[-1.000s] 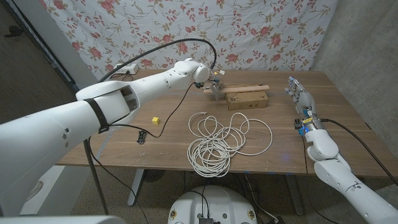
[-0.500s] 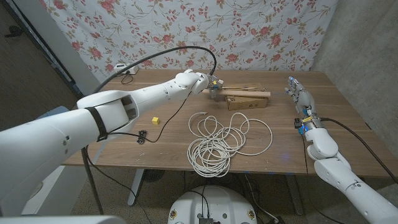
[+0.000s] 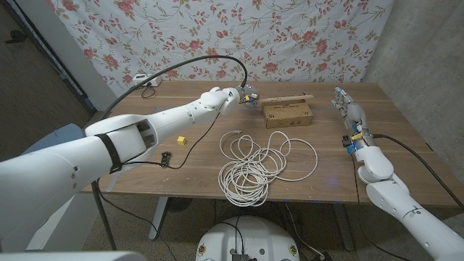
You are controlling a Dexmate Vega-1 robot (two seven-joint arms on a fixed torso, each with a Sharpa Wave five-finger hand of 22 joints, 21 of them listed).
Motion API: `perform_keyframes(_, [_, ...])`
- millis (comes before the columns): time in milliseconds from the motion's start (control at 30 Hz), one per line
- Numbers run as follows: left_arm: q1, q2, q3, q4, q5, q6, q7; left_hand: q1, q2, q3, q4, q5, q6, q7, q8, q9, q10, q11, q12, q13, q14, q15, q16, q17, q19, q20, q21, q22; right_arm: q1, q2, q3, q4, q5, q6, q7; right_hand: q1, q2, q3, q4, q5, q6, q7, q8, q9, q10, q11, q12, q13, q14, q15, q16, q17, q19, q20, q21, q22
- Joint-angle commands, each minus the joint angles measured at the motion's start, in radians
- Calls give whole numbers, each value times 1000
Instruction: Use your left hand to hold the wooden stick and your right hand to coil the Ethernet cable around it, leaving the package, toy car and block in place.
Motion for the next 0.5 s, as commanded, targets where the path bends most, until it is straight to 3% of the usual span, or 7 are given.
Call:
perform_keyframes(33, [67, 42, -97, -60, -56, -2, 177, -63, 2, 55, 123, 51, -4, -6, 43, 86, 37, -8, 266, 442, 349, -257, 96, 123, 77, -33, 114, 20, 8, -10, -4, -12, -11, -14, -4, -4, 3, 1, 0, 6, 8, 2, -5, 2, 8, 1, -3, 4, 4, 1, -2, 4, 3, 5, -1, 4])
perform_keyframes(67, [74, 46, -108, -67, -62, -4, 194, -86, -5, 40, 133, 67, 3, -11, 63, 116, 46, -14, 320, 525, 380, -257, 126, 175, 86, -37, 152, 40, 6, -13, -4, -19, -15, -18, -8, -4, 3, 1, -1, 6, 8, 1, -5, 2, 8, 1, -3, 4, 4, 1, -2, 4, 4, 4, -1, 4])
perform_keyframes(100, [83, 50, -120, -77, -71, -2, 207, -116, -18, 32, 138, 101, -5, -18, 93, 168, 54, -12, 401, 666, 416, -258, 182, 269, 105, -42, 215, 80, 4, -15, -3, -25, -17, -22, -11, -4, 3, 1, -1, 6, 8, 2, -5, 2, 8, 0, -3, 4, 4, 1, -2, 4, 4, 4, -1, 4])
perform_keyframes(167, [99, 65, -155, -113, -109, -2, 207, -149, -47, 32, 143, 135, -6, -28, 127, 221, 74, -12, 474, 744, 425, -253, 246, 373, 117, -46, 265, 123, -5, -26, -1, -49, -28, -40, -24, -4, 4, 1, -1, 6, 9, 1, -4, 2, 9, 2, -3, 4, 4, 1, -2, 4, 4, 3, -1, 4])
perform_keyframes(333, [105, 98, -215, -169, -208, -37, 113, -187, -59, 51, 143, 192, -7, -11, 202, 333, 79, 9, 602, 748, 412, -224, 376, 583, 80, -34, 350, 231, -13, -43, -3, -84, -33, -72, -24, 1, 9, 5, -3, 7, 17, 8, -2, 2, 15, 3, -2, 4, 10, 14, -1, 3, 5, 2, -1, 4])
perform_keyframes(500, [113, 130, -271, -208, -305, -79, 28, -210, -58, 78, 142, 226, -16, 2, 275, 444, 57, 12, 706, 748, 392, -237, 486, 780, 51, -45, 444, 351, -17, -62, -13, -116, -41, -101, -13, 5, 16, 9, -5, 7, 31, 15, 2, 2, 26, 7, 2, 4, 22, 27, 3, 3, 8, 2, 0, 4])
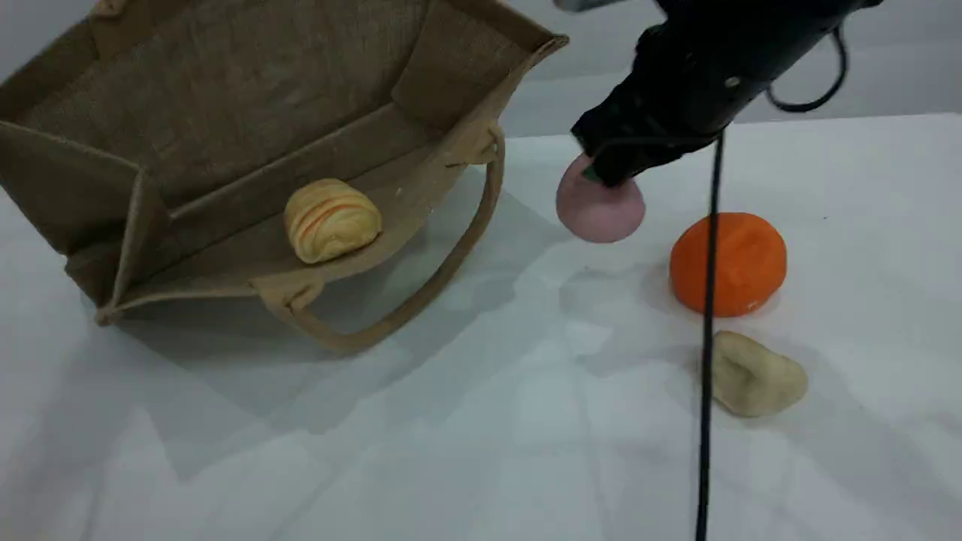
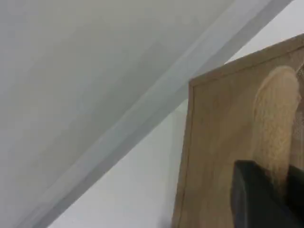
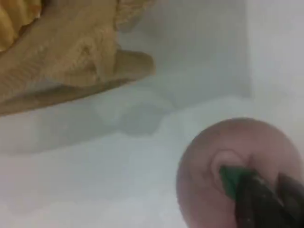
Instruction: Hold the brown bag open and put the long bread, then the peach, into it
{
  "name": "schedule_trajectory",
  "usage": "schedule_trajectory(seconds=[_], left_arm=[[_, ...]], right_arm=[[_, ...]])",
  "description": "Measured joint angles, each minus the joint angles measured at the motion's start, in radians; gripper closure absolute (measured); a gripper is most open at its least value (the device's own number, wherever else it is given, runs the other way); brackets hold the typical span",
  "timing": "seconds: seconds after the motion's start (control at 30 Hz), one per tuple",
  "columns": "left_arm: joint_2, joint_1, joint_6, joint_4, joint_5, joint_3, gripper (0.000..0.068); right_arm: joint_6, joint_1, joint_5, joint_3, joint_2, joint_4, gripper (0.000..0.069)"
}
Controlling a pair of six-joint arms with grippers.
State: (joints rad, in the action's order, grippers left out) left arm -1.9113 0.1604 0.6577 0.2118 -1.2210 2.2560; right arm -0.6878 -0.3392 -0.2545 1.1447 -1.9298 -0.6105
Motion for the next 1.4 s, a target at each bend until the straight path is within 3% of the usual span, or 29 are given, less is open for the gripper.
schedule_trajectory(seconds=[0.23, 0.53, 0.73, 0.9, 1.23, 1.4], left_arm=[[0.000, 0.001, 0.018, 0.031, 0.000, 0.000, 0.0583], [-0.001, 0.002, 0.045, 0.145, 0.000, 0.000, 0.0583], [-0.001, 0.002, 0.073, 0.239, 0.002, -0.002, 0.0583], [-0.002, 0.024, 0.089, 0.233, 0.004, -0.048, 0.0583], [-0.046, 0.076, 0.108, 0.236, 0.000, -0.065, 0.0583], [-0.064, 0.084, 0.112, 0.237, 0.000, -0.065, 0.0583]], right_arm=[[0.003, -0.010, 0.076, -0.161, 0.195, -0.044, 0.0678], [-0.017, -0.149, 0.182, -0.298, 0.355, -0.044, 0.0678], [-0.020, -0.253, 0.207, -0.300, 0.356, -0.043, 0.0678], [-0.019, -0.311, 0.239, -0.300, 0.356, -0.045, 0.0678], [-0.020, -0.330, 0.244, -0.300, 0.355, -0.074, 0.0678], [-0.028, -0.330, 0.337, -0.299, 0.331, -0.074, 0.0678]])
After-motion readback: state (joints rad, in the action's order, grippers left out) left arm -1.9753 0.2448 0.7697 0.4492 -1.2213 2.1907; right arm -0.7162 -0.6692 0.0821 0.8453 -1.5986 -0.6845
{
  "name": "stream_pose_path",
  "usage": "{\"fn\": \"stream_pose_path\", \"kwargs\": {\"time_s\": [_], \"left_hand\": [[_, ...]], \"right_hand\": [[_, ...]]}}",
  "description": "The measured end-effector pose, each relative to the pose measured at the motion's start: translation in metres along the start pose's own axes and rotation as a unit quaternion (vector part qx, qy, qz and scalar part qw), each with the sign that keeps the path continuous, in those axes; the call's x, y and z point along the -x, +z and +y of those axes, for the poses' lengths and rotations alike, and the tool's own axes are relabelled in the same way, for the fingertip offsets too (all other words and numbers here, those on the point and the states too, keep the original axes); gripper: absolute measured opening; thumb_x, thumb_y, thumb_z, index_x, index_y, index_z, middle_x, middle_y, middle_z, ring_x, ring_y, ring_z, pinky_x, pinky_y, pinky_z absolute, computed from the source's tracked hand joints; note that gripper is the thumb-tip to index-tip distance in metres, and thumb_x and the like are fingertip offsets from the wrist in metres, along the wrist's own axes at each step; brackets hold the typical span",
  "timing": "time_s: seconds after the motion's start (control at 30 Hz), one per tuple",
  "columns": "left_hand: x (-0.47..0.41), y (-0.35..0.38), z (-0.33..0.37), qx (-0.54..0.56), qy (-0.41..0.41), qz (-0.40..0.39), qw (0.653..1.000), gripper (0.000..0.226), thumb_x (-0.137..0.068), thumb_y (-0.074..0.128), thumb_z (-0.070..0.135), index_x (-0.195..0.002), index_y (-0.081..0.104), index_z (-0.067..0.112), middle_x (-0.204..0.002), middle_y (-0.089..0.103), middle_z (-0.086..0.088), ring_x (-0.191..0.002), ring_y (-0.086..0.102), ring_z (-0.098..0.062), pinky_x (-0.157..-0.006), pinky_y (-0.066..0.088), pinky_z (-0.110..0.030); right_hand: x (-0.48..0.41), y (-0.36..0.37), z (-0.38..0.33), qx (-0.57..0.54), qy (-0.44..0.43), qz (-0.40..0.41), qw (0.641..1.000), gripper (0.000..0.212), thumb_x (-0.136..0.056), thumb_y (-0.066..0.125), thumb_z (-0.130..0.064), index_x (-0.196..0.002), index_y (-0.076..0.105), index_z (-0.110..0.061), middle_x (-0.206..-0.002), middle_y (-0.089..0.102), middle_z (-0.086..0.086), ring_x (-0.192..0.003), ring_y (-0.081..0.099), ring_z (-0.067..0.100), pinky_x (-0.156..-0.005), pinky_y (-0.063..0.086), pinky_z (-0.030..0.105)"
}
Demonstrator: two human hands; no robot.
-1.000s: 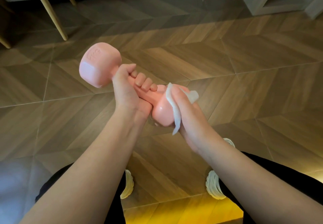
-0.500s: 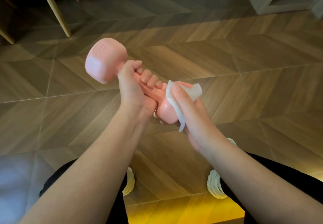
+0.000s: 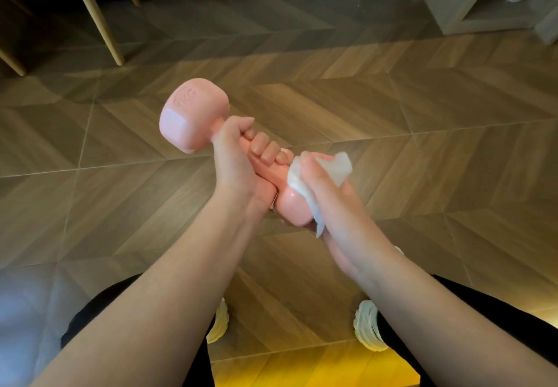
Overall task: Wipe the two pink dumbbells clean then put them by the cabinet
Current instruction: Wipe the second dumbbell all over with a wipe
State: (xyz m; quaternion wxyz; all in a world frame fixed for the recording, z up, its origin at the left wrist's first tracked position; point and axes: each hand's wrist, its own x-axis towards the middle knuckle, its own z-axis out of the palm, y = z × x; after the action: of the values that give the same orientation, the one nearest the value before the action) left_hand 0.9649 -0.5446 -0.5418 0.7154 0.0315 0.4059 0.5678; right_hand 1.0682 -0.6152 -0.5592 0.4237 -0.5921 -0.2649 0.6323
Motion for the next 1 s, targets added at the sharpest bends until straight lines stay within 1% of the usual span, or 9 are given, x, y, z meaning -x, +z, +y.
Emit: {"fn": "stream_pose_path", "kwargs": {"time_s": [0.13,0.27,0.37,0.53,0.63,0.7,0.77,0.87,1.0], "left_hand": [[0.0,0.0,0.002,0.021,-0.001,-0.003,1.0,0.032,-0.088,0.041,0.013,-0.059,0.03,0.019,-0.044,0.022,0.006,-0.035,0.021,-0.013,-0.039,0.031,-0.019],[0.004,-0.001,0.005,0.035,0.007,-0.04,0.999,0.034,-0.089,0.04,0.014,-0.057,0.031,0.019,-0.042,0.022,0.006,-0.033,0.022,-0.013,-0.038,0.034,-0.019],[0.006,0.0,0.007,0.021,0.019,-0.054,0.998,0.033,-0.091,0.044,0.016,-0.059,0.034,0.018,-0.044,0.027,0.006,-0.034,0.029,-0.013,-0.04,0.038,-0.02],[0.008,0.002,0.007,0.038,0.019,-0.006,0.999,0.032,-0.091,0.052,0.02,-0.064,0.035,0.019,-0.046,0.031,0.006,-0.034,0.035,-0.012,-0.041,0.04,-0.02],[0.007,0.001,0.006,0.047,0.023,0.01,0.999,0.033,-0.093,0.047,0.017,-0.064,0.031,0.019,-0.045,0.024,0.006,-0.033,0.027,-0.013,-0.038,0.035,-0.018],[0.006,0.001,0.005,0.034,0.023,0.005,0.999,0.033,-0.092,0.044,0.016,-0.062,0.03,0.02,-0.045,0.023,0.006,-0.034,0.025,-0.013,-0.038,0.034,-0.019],[0.005,0.001,0.005,0.021,0.021,0.003,1.0,0.033,-0.091,0.043,0.016,-0.061,0.03,0.02,-0.045,0.023,0.006,-0.035,0.024,-0.013,-0.039,0.033,-0.019],[0.005,0.003,0.005,0.029,0.015,0.014,0.999,0.033,-0.09,0.043,0.014,-0.06,0.031,0.019,-0.045,0.024,0.005,-0.033,0.025,-0.014,-0.039,0.034,-0.018],[0.005,0.001,0.009,0.043,0.01,0.025,0.999,0.032,-0.09,0.042,0.014,-0.06,0.03,0.019,-0.044,0.023,0.006,-0.031,0.024,-0.013,-0.036,0.033,-0.018]], "right_hand": [[-0.001,-0.011,-0.005,-0.058,0.052,-0.028,0.997,0.042,-0.094,0.052,-0.055,-0.118,0.063,-0.022,-0.117,0.072,0.009,-0.106,0.069,0.017,-0.094,0.055,0.04],[0.005,-0.017,-0.006,-0.156,0.108,-0.153,0.97,0.066,-0.083,0.062,-0.052,-0.135,0.054,-0.013,-0.123,0.064,0.021,-0.106,0.064,0.031,-0.089,0.057,0.048],[0.007,-0.015,-0.007,-0.179,0.099,-0.202,0.958,0.074,-0.079,0.07,-0.044,-0.14,0.047,-0.01,-0.124,0.058,0.029,-0.103,0.065,0.038,-0.079,0.06,0.042],[-0.001,-0.013,0.0,-0.034,-0.025,-0.139,0.989,0.069,-0.075,0.074,-0.028,-0.136,0.045,-0.013,-0.137,0.055,0.023,-0.107,0.063,0.031,-0.094,0.052,0.054],[-0.003,-0.005,0.004,0.006,-0.057,-0.084,0.995,0.072,-0.069,0.078,-0.036,-0.13,0.047,-0.013,-0.124,0.062,0.023,-0.095,0.064,0.028,-0.082,0.056,0.049],[-0.004,0.002,0.005,0.007,-0.054,-0.048,0.997,0.07,-0.07,0.073,-0.047,-0.127,0.049,-0.014,-0.112,0.065,0.023,-0.084,0.06,0.037,-0.075,0.054,0.053],[-0.006,0.004,0.005,0.004,-0.048,-0.032,0.998,0.062,-0.077,0.066,-0.054,-0.123,0.052,-0.014,-0.116,0.064,0.026,-0.087,0.061,0.038,-0.079,0.053,0.059],[-0.008,-0.003,0.005,-0.004,-0.03,-0.042,0.999,0.059,-0.084,0.055,-0.059,-0.124,0.056,-0.016,-0.112,0.066,0.031,-0.096,0.068,0.039,-0.092,0.049,0.069],[-0.006,-0.016,0.005,0.079,-0.056,-0.145,0.985,0.06,-0.089,0.053,-0.051,-0.138,0.047,-0.017,-0.128,0.05,0.038,-0.119,0.048,0.056,-0.096,0.037,0.076]]}}
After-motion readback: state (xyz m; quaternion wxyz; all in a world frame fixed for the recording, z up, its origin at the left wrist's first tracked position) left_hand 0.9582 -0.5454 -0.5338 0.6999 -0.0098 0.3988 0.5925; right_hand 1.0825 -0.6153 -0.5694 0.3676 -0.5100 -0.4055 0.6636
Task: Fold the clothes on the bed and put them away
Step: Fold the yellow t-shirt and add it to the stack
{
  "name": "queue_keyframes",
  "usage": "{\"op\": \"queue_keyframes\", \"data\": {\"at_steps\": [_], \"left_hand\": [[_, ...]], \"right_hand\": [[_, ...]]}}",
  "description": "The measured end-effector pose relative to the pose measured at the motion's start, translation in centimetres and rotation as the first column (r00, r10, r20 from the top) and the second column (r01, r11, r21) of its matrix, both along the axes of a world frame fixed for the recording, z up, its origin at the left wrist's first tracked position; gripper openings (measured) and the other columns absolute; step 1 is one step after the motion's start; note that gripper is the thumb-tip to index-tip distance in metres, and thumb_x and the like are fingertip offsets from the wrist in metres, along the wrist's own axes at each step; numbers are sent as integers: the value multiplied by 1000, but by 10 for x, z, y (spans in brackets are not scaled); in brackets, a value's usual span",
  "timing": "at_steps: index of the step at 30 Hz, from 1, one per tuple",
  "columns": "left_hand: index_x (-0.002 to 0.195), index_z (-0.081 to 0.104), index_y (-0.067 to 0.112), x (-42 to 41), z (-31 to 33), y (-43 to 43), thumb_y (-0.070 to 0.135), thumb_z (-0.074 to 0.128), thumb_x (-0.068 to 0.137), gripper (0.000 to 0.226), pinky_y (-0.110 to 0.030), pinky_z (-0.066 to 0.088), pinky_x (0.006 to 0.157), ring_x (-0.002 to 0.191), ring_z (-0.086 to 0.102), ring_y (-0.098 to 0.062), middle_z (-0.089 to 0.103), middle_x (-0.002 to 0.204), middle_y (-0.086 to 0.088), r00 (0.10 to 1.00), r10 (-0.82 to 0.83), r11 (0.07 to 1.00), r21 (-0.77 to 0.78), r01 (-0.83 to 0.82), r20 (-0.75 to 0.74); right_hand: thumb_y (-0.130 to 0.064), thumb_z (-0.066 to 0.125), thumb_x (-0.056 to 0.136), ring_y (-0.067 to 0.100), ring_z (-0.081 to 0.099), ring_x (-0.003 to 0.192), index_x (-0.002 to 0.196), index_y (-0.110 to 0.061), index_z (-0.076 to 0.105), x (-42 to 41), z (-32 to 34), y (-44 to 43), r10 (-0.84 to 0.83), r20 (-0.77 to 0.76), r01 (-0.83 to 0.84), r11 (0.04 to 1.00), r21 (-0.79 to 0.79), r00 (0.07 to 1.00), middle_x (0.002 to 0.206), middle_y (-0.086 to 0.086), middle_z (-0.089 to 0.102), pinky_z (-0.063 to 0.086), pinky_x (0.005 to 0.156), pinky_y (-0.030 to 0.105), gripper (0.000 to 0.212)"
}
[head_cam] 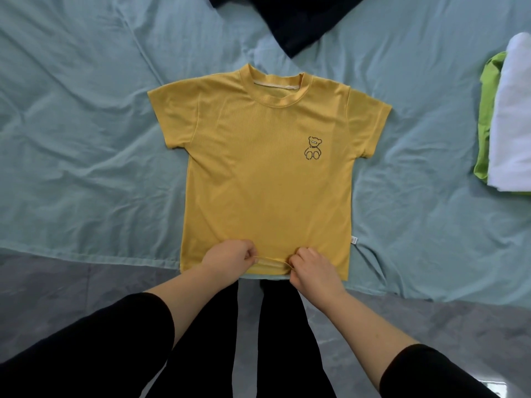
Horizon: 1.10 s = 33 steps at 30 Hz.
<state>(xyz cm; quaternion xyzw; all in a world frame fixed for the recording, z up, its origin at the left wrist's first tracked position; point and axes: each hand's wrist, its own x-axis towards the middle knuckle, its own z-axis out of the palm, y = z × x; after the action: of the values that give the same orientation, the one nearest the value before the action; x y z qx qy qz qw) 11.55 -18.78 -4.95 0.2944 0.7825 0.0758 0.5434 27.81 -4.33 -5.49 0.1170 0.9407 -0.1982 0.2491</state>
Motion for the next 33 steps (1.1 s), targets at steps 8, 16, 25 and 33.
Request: {"op": "queue_keyframes", "data": {"at_steps": [8, 16, 25, 33], "left_hand": [[108, 50, 25, 38, -6, 6, 36, 53, 87, 24, -31, 39, 84, 106, 49, -19, 48, 109, 4, 914, -210, 953, 135, 271, -347], [108, 52, 17, 3, 0, 6, 23, 47, 89, 20, -31, 37, 66, 97, 54, -23, 52, 106, -1, 960, -133, 984, 84, 158, -246], [97, 66, 22, -116, 24, 31, 46, 73, 80, 31, -27, 43, 77, 94, 56, -15, 62, 96, 6, 990, 92, 993, -85, -82, 112], [81, 67, 32, -199, 14, 66, 33, 76, 80, 9, -21, 39, 64, 78, 55, -8, 62, 81, 10, 938, 344, 934, 117, -337, -42]], "right_hand": [[-25, 59, 82, 20, 57, 84, 86, -20, 59, -25, 4, 27, -277, 334, 385, 864, -324, 901, 87, -3, 58, 49, 75, 37, 7], [-19, 52, 76, 24, 55, 92, 96, -24, 48, -27, 4, 32, -72, 258, 120, 977, -175, 964, 96, -2, 59, 34, 72, 32, 21], [-6, 61, 79, 12, 52, 76, 76, -17, 63, -72, 21, 87, -550, 415, 686, 637, -353, 724, 75, -6, 58, 40, 65, 23, 12], [6, 56, 78, 15, 54, 80, 96, -9, 67, -148, 29, 178, -629, 239, 672, 676, -301, 740, 87, 1, 61, 44, 66, 22, 26]]}}
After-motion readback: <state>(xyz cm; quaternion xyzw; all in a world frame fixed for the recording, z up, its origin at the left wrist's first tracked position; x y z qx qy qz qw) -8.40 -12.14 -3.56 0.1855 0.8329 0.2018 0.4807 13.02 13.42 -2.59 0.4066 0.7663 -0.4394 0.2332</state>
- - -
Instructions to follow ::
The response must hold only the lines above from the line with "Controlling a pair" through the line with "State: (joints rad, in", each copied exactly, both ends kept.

Answer to the exercise ::
Controlling a pair of six-joint arms with grippers.
State: (joints rad, in the action's order, grippers left out) left arm -1.9113 0.1604 0.6577 0.2118 -1.2210 2.2560; right arm -0.6878 -0.3392 -0.2545 1.1447 -1.9298 -0.6105

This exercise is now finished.